A diplomat at the U.S. Embassy in New Delhi immediately noticed the discrepancy and alerted the State Department, which speedily compiled “press guidance,” anticipating questions from reporters about the secretary’s remark.

“U.S. policy on restricting transfers of enrichment and reprocessing technology, equipment and facilities has not changed,” the guidance said. “Efforts… to restrict transfers of [such] technology are not aimed at India, or any other country, but reflect our global nonproliferation efforts.”

The department tried to explain the confusion by saying that Mrs. Clinton “was referring to the fact that the United States has granted India advance consent to reprocess U.S.-origin spent nuclear fuel.”

Washington’s arms-control community also noticed the secretary’s comment and immediately tried to correct it.

Mrs. Clinton “either misspoke or was badly advised about the United States’ policy regarding the transfer of sensitive enrichment and reprocessing technology,” Daryl Kimball, executive director of the Arms Control Association, wrote in an e-mail the following day, providing a detailed history of the U.S. position on the issue.

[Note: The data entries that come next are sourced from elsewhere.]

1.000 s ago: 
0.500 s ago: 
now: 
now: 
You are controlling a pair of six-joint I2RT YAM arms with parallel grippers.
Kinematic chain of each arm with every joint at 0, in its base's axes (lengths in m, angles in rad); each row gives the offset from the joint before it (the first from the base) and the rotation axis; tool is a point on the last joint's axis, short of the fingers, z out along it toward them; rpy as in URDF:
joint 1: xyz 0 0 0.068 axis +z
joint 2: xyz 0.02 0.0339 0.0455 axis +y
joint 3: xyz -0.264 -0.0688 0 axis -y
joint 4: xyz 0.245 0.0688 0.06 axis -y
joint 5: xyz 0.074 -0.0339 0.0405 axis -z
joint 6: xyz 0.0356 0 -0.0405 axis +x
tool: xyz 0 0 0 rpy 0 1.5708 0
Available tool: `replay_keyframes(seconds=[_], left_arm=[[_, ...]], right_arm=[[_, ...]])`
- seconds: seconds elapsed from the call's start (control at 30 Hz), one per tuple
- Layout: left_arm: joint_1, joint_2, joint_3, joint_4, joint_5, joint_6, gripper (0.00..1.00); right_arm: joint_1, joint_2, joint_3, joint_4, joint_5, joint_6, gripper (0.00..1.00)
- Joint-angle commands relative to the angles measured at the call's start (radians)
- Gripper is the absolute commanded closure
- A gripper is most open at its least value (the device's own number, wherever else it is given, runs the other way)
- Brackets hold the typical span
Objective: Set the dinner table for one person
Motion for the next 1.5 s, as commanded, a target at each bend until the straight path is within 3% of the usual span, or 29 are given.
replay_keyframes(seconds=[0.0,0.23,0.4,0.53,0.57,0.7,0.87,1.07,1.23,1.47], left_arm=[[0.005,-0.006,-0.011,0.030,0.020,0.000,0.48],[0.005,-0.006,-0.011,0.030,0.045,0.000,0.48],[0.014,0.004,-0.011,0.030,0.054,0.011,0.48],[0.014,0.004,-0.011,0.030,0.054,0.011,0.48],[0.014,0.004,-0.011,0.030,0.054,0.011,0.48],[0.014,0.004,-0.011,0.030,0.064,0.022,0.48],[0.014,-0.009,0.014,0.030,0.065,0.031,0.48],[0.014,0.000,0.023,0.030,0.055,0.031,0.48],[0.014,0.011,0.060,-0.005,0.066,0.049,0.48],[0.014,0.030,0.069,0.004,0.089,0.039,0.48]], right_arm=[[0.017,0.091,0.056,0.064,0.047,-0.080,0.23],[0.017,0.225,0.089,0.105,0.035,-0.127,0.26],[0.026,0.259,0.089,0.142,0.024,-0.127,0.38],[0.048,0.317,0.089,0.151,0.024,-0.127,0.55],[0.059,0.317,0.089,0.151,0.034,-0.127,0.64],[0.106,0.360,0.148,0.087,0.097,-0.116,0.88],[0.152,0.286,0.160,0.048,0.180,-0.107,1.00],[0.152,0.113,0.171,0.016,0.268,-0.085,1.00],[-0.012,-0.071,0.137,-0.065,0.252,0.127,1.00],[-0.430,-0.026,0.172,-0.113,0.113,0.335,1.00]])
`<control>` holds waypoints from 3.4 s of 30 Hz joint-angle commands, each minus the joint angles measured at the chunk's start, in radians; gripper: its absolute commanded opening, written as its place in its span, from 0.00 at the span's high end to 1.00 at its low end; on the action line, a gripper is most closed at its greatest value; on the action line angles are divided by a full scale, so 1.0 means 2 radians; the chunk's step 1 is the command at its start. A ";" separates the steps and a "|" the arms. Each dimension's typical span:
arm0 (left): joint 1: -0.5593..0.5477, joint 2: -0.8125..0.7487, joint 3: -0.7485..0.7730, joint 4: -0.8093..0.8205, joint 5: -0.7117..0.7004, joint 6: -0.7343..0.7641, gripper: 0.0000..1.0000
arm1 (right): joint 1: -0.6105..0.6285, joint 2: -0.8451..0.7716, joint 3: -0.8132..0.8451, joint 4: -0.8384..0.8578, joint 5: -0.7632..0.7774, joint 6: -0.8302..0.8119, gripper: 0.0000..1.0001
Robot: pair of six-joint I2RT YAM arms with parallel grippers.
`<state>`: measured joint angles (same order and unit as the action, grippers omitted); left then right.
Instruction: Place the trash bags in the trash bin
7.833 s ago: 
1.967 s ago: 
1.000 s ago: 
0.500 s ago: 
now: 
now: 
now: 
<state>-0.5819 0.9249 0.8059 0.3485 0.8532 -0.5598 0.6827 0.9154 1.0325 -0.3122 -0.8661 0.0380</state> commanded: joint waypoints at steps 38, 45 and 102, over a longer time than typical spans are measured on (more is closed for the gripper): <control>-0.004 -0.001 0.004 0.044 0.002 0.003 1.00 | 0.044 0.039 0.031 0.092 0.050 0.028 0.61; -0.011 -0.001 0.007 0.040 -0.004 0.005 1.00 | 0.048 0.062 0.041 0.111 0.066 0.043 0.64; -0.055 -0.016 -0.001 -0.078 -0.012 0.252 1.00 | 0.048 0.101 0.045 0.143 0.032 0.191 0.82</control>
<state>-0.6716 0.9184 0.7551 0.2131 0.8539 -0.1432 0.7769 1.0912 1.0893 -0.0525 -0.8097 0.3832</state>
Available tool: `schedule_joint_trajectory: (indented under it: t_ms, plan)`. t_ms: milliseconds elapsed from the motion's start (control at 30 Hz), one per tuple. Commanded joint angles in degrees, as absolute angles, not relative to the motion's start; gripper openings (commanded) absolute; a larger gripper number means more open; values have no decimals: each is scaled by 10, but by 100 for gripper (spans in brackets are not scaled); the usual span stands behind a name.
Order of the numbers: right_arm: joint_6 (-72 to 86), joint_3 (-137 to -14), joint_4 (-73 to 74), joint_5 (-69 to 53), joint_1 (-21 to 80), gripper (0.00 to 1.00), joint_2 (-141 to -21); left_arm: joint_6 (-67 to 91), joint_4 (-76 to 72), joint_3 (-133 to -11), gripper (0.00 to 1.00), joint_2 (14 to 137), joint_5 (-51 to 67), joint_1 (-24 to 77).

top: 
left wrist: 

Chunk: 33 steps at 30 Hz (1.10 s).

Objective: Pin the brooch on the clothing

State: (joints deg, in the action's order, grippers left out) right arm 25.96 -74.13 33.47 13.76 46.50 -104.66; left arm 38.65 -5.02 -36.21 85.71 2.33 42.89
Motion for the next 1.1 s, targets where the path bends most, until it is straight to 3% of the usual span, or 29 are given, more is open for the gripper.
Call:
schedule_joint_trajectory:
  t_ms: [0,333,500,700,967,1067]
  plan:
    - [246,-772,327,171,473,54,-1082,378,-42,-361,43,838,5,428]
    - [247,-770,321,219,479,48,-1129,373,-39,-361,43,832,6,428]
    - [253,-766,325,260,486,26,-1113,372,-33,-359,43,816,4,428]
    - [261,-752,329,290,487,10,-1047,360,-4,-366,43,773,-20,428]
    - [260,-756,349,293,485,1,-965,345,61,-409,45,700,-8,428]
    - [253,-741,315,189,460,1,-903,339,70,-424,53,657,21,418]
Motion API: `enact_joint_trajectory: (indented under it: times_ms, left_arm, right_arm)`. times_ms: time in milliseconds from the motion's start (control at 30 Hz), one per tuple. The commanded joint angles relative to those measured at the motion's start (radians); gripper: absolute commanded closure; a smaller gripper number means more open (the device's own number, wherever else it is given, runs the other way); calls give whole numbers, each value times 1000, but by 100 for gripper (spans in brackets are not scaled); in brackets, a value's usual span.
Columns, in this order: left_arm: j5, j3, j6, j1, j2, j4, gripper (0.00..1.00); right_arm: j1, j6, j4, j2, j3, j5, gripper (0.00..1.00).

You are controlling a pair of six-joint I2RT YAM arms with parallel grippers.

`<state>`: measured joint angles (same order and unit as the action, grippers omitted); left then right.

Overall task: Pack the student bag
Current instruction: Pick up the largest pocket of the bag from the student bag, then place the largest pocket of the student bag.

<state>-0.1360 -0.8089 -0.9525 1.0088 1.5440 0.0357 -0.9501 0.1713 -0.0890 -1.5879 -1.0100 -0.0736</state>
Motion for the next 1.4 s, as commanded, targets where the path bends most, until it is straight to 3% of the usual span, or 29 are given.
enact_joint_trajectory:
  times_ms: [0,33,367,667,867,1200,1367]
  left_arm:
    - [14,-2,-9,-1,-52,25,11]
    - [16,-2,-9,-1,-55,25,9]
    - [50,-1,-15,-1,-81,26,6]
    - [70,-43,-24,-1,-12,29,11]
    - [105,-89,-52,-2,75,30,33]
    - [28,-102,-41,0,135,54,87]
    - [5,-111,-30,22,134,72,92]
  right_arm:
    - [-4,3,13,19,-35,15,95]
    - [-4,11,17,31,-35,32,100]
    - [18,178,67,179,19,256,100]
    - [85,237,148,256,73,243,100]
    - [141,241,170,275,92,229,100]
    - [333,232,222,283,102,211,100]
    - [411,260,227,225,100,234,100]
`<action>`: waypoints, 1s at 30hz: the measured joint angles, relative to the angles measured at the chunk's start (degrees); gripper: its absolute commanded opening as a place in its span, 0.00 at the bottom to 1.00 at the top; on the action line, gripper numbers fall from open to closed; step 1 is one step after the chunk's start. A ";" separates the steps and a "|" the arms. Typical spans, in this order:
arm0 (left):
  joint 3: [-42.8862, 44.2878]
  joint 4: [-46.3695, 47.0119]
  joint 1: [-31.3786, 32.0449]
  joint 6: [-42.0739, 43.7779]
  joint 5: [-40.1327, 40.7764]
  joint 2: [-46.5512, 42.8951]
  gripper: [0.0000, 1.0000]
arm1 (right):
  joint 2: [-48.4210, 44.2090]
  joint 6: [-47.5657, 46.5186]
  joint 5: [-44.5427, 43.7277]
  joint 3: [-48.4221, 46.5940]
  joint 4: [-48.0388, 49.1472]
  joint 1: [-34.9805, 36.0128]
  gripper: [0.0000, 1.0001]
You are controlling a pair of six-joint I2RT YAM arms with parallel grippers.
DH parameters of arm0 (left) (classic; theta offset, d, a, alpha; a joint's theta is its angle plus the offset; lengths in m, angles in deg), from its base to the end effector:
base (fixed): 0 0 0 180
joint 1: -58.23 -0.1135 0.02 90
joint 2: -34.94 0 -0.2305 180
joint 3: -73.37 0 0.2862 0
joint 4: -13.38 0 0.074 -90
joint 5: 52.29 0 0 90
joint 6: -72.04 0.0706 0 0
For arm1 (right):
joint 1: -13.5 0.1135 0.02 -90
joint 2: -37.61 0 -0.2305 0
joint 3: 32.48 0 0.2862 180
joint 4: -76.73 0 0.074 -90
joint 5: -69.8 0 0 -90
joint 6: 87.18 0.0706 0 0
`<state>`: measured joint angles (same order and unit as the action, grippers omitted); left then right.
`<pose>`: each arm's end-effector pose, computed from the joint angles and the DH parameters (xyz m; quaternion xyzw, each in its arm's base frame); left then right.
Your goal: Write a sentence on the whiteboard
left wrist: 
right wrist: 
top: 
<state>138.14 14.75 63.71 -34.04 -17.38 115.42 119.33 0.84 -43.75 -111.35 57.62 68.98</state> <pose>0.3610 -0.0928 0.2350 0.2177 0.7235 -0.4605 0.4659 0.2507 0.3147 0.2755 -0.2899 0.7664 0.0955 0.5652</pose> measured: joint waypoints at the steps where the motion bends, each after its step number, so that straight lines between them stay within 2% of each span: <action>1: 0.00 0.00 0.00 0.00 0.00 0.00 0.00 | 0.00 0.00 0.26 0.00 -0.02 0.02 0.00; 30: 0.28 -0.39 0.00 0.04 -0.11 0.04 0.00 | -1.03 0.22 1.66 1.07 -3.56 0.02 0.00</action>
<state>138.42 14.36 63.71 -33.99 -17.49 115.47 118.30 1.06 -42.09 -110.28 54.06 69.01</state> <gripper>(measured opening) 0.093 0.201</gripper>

Later that week, during a visit to Thailand, Mrs. Clinton said in a BBC interview that the United States has “no relations” with Myanmar, a longtime U.S. adversary also known as Burma. She was describing efforts by U.S. allies in Southeast Asia to get the country’s ruling military regime to allow at least some political openness.

“We are not involved in it — we don’t have relations with Burma — but that’s the kind of activity that’s going on,” she said.

In fact, unlike the situation with Iran and North Korea, there is a U.S. Embassy in Myanmar. Despite the strained relations between the two countries, they have maintained formal diplomatic ties. State Department officials said Mrs. Clinton meant they do not have “full” diplomatic relations, meaning that the embassy is headed not by an ambassador, but a lower ranking charge d’affaires.

During her six months in office, Mrs. Clinton has gained a reputation for speaking her mind, even when that might not be the most diplomatic thing to do.